Health as Complex Emulsification
Sugars/Fats (30%)
Proteins (29%)
Stabilizers (26%)
Inflammation (15%)
I am tired of being told that I am healthy based on a lack of evidence to the contrary. I want evidence of health, which is a very different thing. I want to see the 34 layers of my internal anatomy. I want to know that my internal organs are as well-composed as my ‘Brown Butter and Sage’ seasonal special. The current model is a legacy system, a piece of software that hasn’t been updated since 1994, running on hardware that is increasingly under pressure from a modern world.
LIES
The Kale Substitution
If I sound cynical, it is because I have seen the gap between what is possible and what is practiced. We have the technology to catch almost everything before it becomes a crisis, yet we settle for a 4-minute conversation about our exercise habits-habits that everyone lies about anyway. We are told to eat more kale and walk 10004 steps, as if that is a substitute for high-resolution diagnostic data. It’s like trying to fix a crumbling foundation by painting the front door.

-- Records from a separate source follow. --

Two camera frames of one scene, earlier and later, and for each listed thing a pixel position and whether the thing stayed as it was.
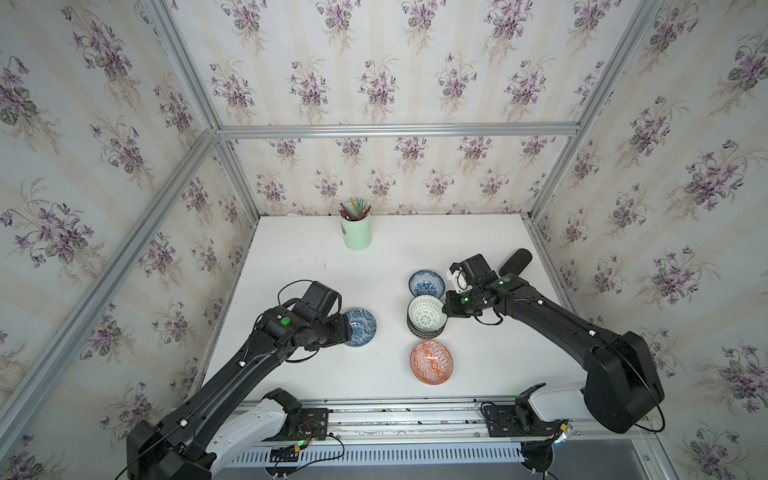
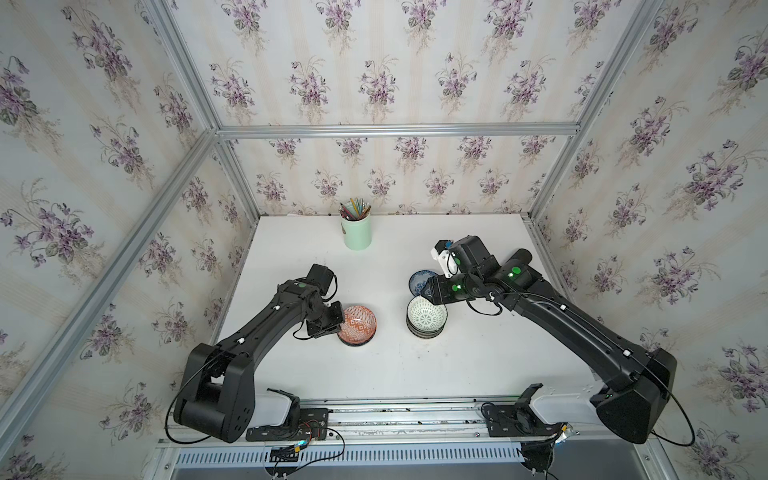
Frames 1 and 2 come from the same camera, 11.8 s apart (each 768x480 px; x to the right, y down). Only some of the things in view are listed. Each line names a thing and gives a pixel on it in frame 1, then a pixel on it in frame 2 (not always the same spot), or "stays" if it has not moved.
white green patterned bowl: (425, 313) stays
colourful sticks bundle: (354, 209) stays
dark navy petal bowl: (426, 334) stays
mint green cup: (357, 234) stays
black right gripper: (450, 308) → (436, 292)
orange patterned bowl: (432, 362) → (359, 324)

Lily M.-C. doesn’t settle for ‘almost right’ in the kitchen. I won’t settle for ‘statistically unlikely to die this month’ in the clinic. We need to move away from the ritual and toward the reality. We need to stop treating our bodies like a ‘turn it off and on again’ problem and start treating them like the high-performance, high-complexity systems they are. The crinkly paper shouldn’t be the highlight of our medical year. It should be the baseline, the bare minimum, the starting point of a much deeper conversation that actually involves looking at the person inside the skin.
Cognition
Requires sub-cellular monitoring.
Metabolic Rate
Too complex for single enzymes.
Vascular Integrity
Hidden plaques remain unseen.
I left my last appointment with a little sticker that said ‘Great Job!’ and a bill for $234. I walked out into the sunlight, feeling that familiar, hollow relief. I was ‘healthy’ again, according to the 14-minute ritual. But as I drove back to the creamery to test a new batch of ‘Cardamom and Toasted Pistachio,’ I couldn’t stop thinking about what we didn’t check. I couldn’t stop thinking about the silent spaces in my body that remained unobserved, unmeasured, and unknown. We are more than our vital signs. We are a collection of stories, some of which are being written in a language that our doctors haven’t bothered to learn yet.